У сбруйного сарая запрягали в рабочие розвальни помещичьих выездных лошадей, – а они не давались, их били, – нагружали розвальни плугами, боронами, косилками, сбруей. Из кузницы тащили инструменты, каменный уголь, железо в смоле, части машин.

Кто-то сзади зажег конский двор. Соломенная крыша запылала как костер. В стойлах поднялся рев, дикий топот, ржание, визг и грохот опрокидываемых яслей. Колоухий догадался растворить настежь конюшни. Выскочило стадо легких жеребят-стригунов. Описав по двору круг, они рванулись, храпя и поводя ушами, к воротам, сбивая с ног толпившихся у входа. Замелькали пегие, гнедые, серые спины, тонкие, сухие ноги, нервные ноздри, благородный выгиб шей, и через минуту, как туча скворцов, легко и свободно перемахнув через глубокий овраг позади имения, жеребята понеслись на восток, в белеющее снежной пеленою поле. Из второй двери выскочили матки, из следующей – жеребцы-заводчики. Вращая налитыми кровью глазами, с плотно прижатыми к затылку ушами, они вихрем пронеслись мимо толпы, высоко подбрасывая копытами мерзлый навоз, скаля зубы.

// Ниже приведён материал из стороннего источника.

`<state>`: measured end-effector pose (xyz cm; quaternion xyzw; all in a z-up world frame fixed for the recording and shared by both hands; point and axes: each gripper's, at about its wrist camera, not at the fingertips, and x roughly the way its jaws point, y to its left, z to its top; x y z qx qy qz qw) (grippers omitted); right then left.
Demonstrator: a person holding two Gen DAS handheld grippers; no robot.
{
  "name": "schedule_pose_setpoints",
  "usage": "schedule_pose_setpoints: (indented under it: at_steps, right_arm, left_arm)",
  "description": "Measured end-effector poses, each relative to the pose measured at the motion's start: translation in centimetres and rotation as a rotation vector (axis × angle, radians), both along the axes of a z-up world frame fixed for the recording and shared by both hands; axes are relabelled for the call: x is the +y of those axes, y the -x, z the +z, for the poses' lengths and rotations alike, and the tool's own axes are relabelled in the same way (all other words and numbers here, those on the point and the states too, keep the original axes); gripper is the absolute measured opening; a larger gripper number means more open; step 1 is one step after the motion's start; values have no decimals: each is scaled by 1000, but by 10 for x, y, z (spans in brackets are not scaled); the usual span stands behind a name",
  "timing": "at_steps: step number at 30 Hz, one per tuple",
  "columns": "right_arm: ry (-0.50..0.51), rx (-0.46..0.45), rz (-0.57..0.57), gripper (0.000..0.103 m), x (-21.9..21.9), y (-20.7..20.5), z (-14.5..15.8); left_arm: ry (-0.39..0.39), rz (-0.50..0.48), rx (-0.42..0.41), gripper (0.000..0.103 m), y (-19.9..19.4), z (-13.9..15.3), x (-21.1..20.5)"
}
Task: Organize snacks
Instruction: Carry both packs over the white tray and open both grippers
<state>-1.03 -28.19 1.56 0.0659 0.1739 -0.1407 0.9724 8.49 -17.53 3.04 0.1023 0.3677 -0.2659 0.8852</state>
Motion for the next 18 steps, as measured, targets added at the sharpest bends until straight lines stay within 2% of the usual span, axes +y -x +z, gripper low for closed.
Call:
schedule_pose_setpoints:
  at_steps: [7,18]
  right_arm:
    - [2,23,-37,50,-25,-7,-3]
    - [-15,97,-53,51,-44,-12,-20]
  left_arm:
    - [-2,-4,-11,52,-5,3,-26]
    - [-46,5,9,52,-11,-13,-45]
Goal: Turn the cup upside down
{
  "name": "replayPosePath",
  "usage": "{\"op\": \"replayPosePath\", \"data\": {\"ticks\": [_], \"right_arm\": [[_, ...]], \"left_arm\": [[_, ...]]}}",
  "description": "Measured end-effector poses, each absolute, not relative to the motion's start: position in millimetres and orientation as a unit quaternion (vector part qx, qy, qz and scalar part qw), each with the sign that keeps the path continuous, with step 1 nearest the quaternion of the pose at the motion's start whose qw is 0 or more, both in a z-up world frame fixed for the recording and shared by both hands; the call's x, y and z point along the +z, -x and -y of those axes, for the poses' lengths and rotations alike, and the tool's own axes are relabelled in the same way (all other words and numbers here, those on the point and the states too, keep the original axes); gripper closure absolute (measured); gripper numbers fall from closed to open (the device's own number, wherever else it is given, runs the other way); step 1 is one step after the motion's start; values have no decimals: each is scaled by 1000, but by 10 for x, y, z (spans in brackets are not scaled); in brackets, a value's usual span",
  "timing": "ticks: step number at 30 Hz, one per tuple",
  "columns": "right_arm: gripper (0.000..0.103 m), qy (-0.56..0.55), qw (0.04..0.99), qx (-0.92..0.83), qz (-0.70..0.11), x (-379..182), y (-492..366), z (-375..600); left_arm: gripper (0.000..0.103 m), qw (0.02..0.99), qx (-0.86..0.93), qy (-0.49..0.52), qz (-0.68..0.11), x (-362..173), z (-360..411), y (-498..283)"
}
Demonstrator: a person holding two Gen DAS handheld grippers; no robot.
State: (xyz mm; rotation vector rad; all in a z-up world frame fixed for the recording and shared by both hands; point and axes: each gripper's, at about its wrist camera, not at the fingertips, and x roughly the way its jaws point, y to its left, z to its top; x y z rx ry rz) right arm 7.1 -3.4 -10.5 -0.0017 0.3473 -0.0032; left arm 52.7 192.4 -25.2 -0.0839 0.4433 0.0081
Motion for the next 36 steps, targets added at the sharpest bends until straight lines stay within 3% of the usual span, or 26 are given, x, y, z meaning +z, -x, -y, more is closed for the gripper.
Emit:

Дороги от имения – на север и восток, на запад и юг – покрыты телегами, санями, пешеходами – с барским добром. Всюду гам, крик, суета, хохот, брань, прибаутки. Попадаются пьяные. А утро – веселое, ясное, розовое…

– Как же солдаты-то? – опомнились некоторые, глядя на пылающий дом. – Сгорят, поди!..

– Черт с ними, пускай горят!

– Нельзя же этак!.. Выпустить надо!..

Открыли двери подвала.

Толпа утомилась, стала равнодушной, серой. Среди стражников оказался односелец – Демид Сергачев. Безземельный предложил бросить его в огонь или повесить. Один по одному, вяло, будто спросонья, подходили к Сергачеву и плевали ему в лицо, тяжело, били кулаками и палками, он ползал на коленях, хватался за ноги, просил прощения. Ему накинули на шею веревку, но брат Демида – Кирик, бывший здесь же, молил мужиков не губить его: у Демида четверо детей, ему, брату, придется тогда их кормить, а он – бедный; не по силам две семьи. Демида отпустили. Будто лунатик, бледный, с полуприкрытыми глазами, он пошел домой, в Осташкове, шатаясь, охая, натыкаясь на деревья.

Тут же на земле валялись раненые и убитые, свои и чужие. Их семнадцать.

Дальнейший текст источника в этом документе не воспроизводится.